▶ _What the task requires_
Restate all of the data exactly.

▶ _Data shown_
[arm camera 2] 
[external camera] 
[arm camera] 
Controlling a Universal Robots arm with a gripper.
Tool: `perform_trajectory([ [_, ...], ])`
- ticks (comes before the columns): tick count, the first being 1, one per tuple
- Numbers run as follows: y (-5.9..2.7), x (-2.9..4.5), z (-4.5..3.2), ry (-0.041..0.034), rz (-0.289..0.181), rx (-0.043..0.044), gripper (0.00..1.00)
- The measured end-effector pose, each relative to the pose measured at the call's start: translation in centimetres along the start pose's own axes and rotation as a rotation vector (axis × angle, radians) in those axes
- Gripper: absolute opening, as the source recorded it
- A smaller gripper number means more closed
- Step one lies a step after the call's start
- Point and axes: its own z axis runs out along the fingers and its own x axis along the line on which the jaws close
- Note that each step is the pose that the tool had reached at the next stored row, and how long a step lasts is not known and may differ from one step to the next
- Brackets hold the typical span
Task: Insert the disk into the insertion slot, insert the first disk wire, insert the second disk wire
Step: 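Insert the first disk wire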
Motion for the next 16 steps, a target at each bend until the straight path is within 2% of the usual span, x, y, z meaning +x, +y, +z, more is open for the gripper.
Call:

▶ _The completed task_
[arm camera 2] 
[external camera] 
[arm camera] 
Controlling a Universal Robots arm with a gripper.
Tool: `perform_trajectory([ [_, ...], ])`
- ticks (comes before the columns): tick count, the first being 1, one per tuple
- Numbers run as follows: y (-5.9..2.7), x (-2.9..4.5), z (-4.5..3.2), ry (-0.041..0.034), rz (-0.289..0.181), rx (-0.043..0.044), gripper (0.00..1.00)
- The measured end-effector pose, each relative to the pose measured at the call's start: translation in centimetres along the start pose's own axes and rotation as a rotation vector (axis × angle, radians) in those axes
- Gripper: absolute opening, as the source recorded it
- A smaller gripper number means more closed
- Step one lies a step after the call's start
- Point and axes: its own z axis runs out along the fingers and its own x axis along the line on which the jaws close
- Note that each step is the pose that the tool had reached at the next stored row, and how long a step lasts is not known and may differ from one step to the next
- Brackets hold the typical span
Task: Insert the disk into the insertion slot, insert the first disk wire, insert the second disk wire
Step: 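Insert the first disk wire
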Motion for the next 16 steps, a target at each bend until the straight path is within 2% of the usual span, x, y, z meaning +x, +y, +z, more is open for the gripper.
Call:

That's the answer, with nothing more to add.